Паша. Раньше все смеялись надо мной: свинью на поводке водит! Теперь понадобился. Нет, Катя, Модест пусть сам решает свою судьбу. Это природное явление. Он если не хочет больше, нельзя его заставлять. Значит, у него другое на уме. Вы же звери! Я его для науки вырастил! Я показал перспективу природных явлений мира, а вы!.. Он же эталонный образец! Он для выставки был задуман!.. Вы из него сделали племенного кабана.
Федоренко. Ну пойди позови его. Он к тебе пойдет.
Паша. Оставь меня! Оставьте меня! Дайте мне больше не заниматься всем этим.
Федоренко. На что мы жить будем без него, Пашка? Чем мне тебя кормить, дурак?
Входит Валера, достает сигареты, закуривает.
Паша. Вот мы с вами не договорили, и я не успел вам рассказать, что главным доводом, который выдвигал Константин Эдуардович, было обязательное стремление человека подняться ввысь и там через способство невесомости…
Валера. Иди, иди… Потом про невесомость.
Паша. Невесомость есть наибольшее благо! С помощью невесомости есть возможность преодолеть все человеческие препятствия и барьеры. Там, – указывал Константин Эдуардович, – среди тепла и света, мы будем парить и падать, но никогда не упадем.
Быстро вошла Наташа, махнув рукой, уходит.
Там никто ни о чем не вспомнит и ни о чем вперед не подумает…
Валера.

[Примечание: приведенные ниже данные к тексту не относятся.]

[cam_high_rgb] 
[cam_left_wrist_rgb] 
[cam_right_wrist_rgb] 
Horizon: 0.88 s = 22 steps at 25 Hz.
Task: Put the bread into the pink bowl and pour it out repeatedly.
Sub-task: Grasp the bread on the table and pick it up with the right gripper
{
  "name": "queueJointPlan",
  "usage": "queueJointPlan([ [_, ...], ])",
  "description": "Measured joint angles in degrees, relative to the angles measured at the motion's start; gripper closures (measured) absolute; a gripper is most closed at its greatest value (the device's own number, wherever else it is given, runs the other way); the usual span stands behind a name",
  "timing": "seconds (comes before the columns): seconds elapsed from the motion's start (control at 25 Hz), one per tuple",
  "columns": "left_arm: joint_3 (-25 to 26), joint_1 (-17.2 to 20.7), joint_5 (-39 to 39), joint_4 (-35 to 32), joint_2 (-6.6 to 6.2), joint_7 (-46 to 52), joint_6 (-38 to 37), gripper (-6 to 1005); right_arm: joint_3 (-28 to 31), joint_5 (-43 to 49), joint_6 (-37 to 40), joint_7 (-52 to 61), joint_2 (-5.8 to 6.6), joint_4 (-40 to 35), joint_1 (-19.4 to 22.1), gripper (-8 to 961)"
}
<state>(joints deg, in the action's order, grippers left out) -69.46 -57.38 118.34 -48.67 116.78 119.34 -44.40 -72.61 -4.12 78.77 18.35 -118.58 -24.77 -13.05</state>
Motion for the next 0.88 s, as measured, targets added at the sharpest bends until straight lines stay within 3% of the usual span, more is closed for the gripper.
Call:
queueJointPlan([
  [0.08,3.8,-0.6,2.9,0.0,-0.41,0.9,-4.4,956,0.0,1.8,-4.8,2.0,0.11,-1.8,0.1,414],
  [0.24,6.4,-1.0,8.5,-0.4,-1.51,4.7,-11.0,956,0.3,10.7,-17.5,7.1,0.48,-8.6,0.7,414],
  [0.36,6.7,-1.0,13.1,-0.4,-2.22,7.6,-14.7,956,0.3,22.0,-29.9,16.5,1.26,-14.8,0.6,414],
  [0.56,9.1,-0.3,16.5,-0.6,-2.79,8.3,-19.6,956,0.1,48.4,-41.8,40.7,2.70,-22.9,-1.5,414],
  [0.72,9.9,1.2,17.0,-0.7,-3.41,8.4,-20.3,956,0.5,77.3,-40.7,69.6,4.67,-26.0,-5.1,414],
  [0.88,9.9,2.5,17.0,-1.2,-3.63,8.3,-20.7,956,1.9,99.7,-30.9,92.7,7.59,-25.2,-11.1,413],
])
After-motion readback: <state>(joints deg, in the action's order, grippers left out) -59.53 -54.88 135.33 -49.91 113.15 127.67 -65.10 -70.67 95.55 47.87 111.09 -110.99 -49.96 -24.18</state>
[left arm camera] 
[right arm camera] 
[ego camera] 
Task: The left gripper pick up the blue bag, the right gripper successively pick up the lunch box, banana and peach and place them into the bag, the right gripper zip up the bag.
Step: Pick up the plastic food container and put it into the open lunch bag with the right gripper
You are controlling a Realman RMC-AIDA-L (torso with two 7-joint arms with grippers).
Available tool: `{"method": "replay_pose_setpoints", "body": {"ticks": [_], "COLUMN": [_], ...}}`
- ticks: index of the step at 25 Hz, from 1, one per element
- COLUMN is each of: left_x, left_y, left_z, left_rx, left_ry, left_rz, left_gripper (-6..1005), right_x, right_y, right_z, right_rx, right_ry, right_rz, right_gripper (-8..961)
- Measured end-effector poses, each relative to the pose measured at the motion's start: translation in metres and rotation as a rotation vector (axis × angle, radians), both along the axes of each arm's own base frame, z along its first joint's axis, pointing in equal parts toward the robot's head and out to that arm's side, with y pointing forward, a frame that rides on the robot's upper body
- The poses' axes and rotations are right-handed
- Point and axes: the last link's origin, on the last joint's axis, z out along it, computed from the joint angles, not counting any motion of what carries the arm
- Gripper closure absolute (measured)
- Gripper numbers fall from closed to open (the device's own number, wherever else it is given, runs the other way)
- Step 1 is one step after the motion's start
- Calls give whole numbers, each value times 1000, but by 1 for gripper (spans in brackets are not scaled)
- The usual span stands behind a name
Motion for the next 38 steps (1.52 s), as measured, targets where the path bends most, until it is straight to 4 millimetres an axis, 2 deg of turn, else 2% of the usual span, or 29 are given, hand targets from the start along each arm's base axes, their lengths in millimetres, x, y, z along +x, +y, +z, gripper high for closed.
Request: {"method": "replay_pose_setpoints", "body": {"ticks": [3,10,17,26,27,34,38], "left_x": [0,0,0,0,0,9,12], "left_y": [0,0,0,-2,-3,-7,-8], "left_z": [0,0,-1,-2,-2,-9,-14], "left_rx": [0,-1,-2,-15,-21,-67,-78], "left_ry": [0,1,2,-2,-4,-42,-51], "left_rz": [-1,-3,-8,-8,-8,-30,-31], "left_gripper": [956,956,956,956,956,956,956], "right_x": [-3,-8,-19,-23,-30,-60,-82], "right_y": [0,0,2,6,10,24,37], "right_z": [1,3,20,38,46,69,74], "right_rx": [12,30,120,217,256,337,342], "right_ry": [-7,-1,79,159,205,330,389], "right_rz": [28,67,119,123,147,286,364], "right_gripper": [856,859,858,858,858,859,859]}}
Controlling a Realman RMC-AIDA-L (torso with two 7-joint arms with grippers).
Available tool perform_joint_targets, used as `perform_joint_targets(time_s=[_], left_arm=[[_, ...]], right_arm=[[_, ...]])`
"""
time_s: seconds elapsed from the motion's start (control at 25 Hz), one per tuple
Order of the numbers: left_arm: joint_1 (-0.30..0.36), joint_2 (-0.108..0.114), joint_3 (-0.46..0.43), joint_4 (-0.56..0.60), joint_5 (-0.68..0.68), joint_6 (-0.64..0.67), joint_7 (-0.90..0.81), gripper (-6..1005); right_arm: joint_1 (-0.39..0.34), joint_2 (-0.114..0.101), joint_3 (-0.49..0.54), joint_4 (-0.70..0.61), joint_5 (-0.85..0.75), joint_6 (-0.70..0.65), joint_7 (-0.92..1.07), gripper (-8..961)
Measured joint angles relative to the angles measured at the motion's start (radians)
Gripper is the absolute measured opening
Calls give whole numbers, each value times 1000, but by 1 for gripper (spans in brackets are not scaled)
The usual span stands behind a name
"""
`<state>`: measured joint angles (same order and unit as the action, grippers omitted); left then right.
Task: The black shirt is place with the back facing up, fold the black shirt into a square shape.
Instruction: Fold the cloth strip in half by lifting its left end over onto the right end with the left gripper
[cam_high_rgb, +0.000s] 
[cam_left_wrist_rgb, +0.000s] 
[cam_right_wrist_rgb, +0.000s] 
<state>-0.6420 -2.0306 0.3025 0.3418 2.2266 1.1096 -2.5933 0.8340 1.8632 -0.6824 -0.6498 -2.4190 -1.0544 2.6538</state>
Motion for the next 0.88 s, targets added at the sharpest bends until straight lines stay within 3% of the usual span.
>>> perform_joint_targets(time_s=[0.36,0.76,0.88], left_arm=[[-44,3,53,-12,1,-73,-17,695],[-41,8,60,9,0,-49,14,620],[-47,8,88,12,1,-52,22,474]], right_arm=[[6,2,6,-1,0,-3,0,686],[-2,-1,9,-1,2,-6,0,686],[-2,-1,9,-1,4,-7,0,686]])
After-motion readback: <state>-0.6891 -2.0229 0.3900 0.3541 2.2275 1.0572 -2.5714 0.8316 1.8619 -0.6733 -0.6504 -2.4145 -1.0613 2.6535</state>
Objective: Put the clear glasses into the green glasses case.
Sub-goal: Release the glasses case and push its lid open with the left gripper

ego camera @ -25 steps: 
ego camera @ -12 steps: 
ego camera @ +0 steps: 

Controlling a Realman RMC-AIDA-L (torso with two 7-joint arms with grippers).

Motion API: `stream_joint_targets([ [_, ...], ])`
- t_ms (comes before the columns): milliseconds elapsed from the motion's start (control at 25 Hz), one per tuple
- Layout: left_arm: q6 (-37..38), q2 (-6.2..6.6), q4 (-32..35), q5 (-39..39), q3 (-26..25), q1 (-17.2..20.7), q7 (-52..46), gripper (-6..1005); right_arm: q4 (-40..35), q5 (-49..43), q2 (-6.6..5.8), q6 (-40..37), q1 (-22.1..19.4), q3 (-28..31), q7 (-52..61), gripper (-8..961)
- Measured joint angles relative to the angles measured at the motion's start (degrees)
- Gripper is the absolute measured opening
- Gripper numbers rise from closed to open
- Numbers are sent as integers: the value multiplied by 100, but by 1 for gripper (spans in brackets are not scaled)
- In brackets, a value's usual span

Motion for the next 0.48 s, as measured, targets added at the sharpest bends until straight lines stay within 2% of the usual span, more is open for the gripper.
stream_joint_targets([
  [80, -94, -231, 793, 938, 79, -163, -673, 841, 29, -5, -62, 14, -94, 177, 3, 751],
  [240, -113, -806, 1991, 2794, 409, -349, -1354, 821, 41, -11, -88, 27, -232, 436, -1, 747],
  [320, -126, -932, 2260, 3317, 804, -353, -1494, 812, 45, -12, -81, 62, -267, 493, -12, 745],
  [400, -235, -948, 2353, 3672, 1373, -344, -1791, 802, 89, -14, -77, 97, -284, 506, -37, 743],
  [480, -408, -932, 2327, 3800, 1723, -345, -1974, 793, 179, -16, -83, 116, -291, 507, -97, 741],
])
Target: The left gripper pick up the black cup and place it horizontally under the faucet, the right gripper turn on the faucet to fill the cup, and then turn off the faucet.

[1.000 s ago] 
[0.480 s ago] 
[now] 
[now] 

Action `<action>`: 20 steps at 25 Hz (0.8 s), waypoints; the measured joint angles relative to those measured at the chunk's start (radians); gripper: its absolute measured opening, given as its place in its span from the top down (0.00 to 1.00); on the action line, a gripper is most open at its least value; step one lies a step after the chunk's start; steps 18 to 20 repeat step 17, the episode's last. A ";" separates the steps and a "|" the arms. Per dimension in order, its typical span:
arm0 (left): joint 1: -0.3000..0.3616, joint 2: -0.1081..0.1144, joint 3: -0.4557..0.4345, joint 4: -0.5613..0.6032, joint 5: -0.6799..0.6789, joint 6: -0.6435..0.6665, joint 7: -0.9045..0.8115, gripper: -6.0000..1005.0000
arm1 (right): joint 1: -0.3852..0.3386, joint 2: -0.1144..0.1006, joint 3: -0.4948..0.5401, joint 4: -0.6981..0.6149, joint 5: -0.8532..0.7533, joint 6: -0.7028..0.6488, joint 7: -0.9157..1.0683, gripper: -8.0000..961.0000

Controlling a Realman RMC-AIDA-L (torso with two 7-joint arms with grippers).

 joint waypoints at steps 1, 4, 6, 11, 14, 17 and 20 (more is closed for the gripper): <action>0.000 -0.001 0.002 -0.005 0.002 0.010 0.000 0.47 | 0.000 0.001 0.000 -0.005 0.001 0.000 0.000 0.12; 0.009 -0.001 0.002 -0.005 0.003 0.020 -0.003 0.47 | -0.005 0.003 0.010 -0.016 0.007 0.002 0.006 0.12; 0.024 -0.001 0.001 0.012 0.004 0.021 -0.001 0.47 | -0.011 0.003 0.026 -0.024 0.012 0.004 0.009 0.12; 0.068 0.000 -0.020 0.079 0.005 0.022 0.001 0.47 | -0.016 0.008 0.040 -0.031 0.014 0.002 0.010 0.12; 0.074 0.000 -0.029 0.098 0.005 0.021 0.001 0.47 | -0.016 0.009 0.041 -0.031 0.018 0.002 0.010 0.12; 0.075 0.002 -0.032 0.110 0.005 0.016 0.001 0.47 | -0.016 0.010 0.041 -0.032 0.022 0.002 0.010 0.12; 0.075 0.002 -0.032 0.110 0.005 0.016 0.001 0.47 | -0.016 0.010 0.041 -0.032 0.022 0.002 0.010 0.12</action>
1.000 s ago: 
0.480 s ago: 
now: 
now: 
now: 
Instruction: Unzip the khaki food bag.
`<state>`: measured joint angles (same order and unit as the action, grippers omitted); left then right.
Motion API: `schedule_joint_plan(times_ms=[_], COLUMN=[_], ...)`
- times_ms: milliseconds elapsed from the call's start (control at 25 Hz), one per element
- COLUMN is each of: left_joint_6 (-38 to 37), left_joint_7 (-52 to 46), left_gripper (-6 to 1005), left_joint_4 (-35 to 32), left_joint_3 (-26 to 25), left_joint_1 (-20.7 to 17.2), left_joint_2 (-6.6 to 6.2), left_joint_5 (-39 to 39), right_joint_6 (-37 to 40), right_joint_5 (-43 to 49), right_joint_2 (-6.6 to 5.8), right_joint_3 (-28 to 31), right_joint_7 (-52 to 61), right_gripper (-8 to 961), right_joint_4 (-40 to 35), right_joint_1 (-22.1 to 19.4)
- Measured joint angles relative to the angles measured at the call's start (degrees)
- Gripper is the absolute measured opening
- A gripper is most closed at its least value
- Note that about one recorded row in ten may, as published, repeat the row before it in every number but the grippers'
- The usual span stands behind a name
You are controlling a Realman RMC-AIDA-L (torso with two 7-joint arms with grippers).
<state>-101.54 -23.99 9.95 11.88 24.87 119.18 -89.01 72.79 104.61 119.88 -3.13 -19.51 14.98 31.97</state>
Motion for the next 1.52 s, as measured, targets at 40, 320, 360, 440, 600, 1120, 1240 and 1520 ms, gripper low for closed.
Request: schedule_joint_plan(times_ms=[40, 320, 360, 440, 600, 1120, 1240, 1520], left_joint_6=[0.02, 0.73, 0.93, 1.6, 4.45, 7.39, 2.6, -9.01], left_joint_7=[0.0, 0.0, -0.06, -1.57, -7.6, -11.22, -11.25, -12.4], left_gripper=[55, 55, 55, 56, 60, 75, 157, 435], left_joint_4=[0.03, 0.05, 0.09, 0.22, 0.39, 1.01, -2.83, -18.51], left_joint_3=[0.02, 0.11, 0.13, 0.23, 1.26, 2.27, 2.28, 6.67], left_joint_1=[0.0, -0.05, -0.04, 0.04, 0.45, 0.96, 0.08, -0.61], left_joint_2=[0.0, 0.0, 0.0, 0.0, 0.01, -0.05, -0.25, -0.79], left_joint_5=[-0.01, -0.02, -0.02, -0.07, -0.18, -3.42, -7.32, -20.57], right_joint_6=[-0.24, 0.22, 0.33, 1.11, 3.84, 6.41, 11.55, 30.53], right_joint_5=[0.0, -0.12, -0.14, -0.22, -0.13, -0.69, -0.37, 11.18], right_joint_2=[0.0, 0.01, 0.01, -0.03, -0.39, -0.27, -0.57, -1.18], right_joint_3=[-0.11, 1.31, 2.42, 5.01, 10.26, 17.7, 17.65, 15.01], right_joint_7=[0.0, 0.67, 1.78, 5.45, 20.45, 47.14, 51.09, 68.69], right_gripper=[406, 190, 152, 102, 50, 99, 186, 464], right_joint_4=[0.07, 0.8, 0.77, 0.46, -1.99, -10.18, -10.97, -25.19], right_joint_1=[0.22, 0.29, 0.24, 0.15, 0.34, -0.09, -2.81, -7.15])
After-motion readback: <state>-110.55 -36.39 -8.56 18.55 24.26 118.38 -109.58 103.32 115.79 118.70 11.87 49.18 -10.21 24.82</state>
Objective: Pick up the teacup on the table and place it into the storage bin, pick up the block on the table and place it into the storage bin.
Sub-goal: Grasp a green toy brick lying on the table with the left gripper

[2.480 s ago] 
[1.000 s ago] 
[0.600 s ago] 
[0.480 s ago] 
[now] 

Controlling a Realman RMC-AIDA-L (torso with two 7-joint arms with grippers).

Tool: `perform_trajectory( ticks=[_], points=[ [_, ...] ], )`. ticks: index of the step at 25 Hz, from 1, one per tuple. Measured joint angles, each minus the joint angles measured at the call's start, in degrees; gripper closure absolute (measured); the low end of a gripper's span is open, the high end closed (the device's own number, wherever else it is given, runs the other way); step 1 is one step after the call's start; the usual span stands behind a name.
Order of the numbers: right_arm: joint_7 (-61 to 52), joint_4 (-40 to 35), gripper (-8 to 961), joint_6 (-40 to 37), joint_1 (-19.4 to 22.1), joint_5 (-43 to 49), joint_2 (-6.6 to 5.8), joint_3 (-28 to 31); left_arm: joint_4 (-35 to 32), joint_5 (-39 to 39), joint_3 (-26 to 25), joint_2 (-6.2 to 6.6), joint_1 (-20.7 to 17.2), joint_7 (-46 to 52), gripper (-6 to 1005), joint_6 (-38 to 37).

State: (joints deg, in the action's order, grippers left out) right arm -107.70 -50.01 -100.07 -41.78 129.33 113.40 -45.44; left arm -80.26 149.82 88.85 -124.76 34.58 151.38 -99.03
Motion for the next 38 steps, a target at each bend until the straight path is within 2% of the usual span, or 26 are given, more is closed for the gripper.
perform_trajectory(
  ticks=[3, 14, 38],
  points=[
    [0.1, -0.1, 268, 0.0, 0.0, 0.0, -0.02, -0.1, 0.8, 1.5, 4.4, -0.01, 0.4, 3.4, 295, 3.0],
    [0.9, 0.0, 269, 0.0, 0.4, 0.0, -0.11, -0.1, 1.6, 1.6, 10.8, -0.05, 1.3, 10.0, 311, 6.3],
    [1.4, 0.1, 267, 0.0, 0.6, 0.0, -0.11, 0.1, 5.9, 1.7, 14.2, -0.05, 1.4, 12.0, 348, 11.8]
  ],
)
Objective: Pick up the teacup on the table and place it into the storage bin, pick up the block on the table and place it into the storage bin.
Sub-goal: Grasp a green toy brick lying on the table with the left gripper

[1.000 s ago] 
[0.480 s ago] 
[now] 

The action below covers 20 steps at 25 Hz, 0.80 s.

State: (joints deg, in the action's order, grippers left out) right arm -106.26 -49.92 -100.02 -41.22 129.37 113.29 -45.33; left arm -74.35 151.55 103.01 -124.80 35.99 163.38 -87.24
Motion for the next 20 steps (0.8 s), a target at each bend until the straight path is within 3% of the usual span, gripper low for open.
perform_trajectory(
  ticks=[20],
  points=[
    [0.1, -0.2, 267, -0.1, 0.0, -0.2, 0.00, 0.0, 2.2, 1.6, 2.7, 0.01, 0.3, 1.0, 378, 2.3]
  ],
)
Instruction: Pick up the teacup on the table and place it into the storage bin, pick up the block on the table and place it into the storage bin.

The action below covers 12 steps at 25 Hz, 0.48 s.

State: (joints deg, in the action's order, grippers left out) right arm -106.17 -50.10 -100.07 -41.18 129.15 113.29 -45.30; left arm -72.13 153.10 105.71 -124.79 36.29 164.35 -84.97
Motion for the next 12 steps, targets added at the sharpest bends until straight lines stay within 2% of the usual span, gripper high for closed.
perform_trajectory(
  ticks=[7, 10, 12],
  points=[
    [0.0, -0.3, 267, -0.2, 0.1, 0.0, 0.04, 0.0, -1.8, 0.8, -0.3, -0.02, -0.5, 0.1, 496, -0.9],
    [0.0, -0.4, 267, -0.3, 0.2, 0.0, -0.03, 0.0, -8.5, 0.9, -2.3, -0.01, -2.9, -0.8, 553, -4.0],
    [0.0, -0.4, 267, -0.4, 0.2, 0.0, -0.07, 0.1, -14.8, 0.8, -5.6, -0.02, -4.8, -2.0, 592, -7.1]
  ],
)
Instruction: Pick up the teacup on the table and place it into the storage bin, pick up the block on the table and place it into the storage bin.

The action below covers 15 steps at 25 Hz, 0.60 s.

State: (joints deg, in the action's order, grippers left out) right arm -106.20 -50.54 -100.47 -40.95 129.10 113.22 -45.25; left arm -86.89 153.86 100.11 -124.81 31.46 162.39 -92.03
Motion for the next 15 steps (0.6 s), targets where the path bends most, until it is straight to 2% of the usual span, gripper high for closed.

С Циолковским я тоже согласен, и с Мичуриным тоже. Иди, дорогой.
Паша. А я думаю, я решаю, я посвятил учению Мичурина целую жизнь. Мне довелось встречаться с этим великим человеком: родом я из Козлова. Я тоже добивался самых громадных результатов в земледелии, потом переключился на петухов.
Валера (Наташе). Зачем ты вышла? Я тебя не звал.
Наташа. Мало ли у меня здесь своих дел!
Валера. Ну, иди, иди по делам. Сейчас брат сюда придет…
Наташа. Не волнуйся, он там с матерью. Взял ее на себя: Инна Сергеевна в меня вцепилась, начала к нему сватать… Значит так, чтоб ты был в курсе: Юра про тебя все знает. Я ему сегодня утром все рассказала про тебя и про меня.
Валера. Зачем?
Наташа. Это уже мое дело!
Валера. А может, он тебе приглянулся?
Наташа. Ты не шути так – я на пределе.
Паша. У меня петух был обучен до такой степени, что каждый час, начиная с гимна, кричал ровно столько, сколько положено: в шесть часов – шесть раз…
Валера. Мы потом поговорим о петухе.
Паша. А что говорить! Петуха съели! Того же Модеста сколько раз хотели заколоть, да жадность не давала. Они до того его использовали, что он из культурного кабана превратился в агрессора половой жизни! Только я надеваю на него ошейник – он плачет, до того его свиноматки довели!